Yanagihara (The People in the Trees, 2013) takes the still-bold leap of writing about characters who don’t share her background; in addition to being male, JB is African-American, Malcolm has a black father and white mother, Willem is white, and “Jude’s race was undetermined”—deserted at birth, he was raised in a monastery and had an unspeakably traumatic childhood that’s revealed slowly over the course of the book. Two of them are gay, one straight and one bisexual. There isn’t a single significant female character, and for a long novel, there isn’t much plot. There aren’t even many markers of what’s happening in the outside world; Jude moves to a loft in SoHo as a young man, but we don’t see the neighborhood change from gritty artists’ enclave to glitzy tourist destination.
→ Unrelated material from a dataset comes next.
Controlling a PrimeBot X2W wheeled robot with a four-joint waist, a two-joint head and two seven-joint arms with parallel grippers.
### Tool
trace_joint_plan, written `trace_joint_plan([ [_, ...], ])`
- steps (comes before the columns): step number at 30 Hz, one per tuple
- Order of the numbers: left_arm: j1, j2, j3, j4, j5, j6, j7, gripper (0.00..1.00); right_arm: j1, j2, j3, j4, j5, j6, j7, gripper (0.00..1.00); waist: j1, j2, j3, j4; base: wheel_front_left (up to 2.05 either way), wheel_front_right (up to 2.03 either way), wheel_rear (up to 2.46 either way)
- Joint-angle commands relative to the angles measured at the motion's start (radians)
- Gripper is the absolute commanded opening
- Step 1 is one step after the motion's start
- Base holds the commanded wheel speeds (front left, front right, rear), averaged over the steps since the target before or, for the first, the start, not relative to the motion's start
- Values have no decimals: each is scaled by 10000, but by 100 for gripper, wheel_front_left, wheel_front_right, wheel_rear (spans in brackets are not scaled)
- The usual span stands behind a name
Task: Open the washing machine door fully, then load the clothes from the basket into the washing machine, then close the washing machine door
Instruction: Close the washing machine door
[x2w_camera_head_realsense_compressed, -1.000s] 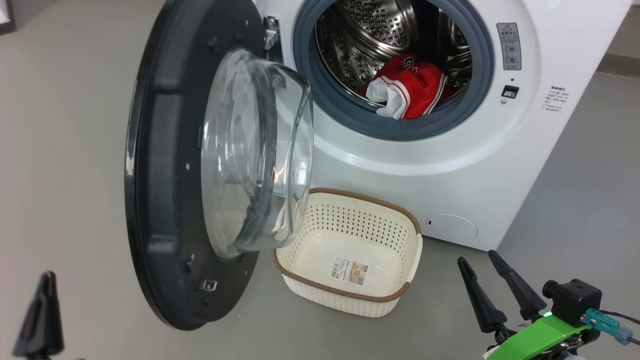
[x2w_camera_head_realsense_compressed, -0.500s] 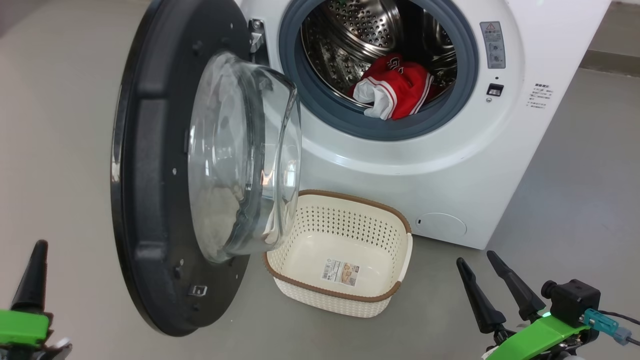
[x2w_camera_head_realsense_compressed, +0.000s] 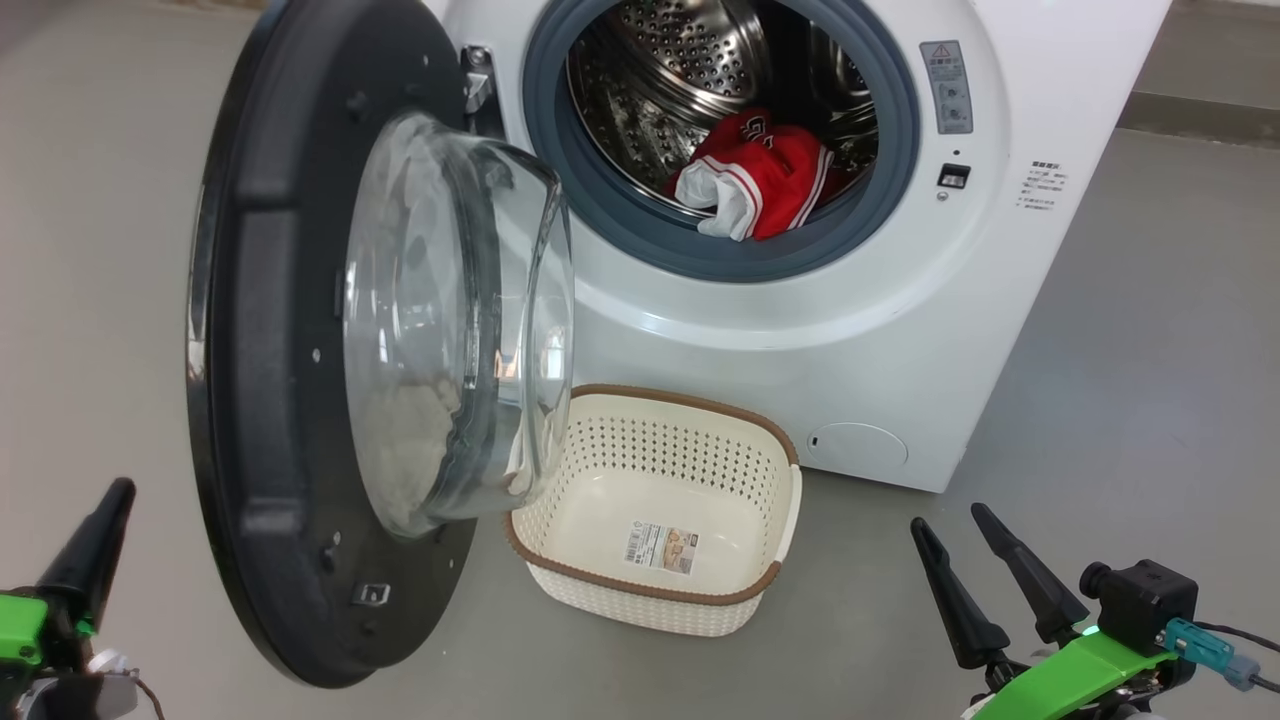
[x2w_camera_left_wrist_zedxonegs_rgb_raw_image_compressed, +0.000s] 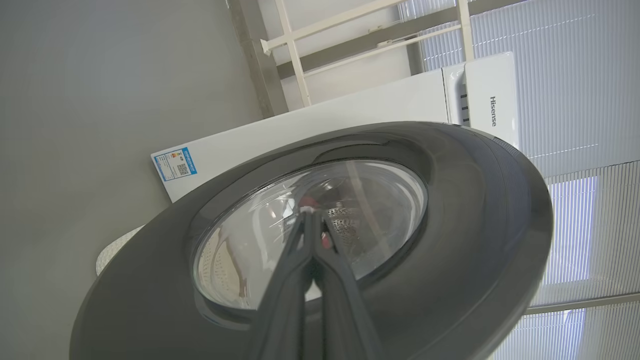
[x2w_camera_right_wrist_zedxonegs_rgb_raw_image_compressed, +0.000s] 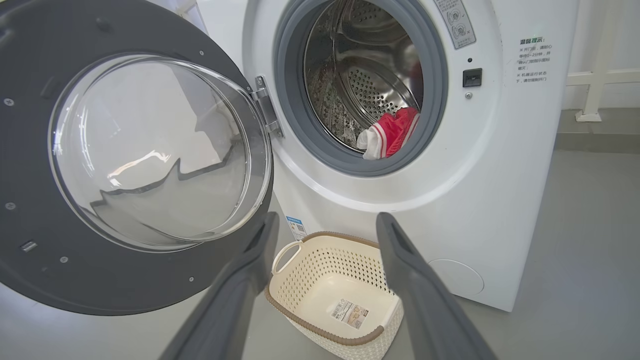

What we get instead is an intensely interior look at the friends’ psyches and relationships, and it’s utterly enthralling. The four men think about work and creativity and success and failure; they cook for each other, compete with each other and jostle for each other’s affection. JB bases his entire artistic career on painting portraits of his friends, while Malcolm takes care of them by designing their apartments and houses. When Jude, as an adult, is adopted by his favorite Harvard law professor, his friends join him for Thanksgiving in Cambridge every year. And when Willem becomes a movie star, they all bask in his glow. Eventually, the tone darkens and the story narrows to focus on Jude as the pain of his past cuts deep into his carefully constructed life.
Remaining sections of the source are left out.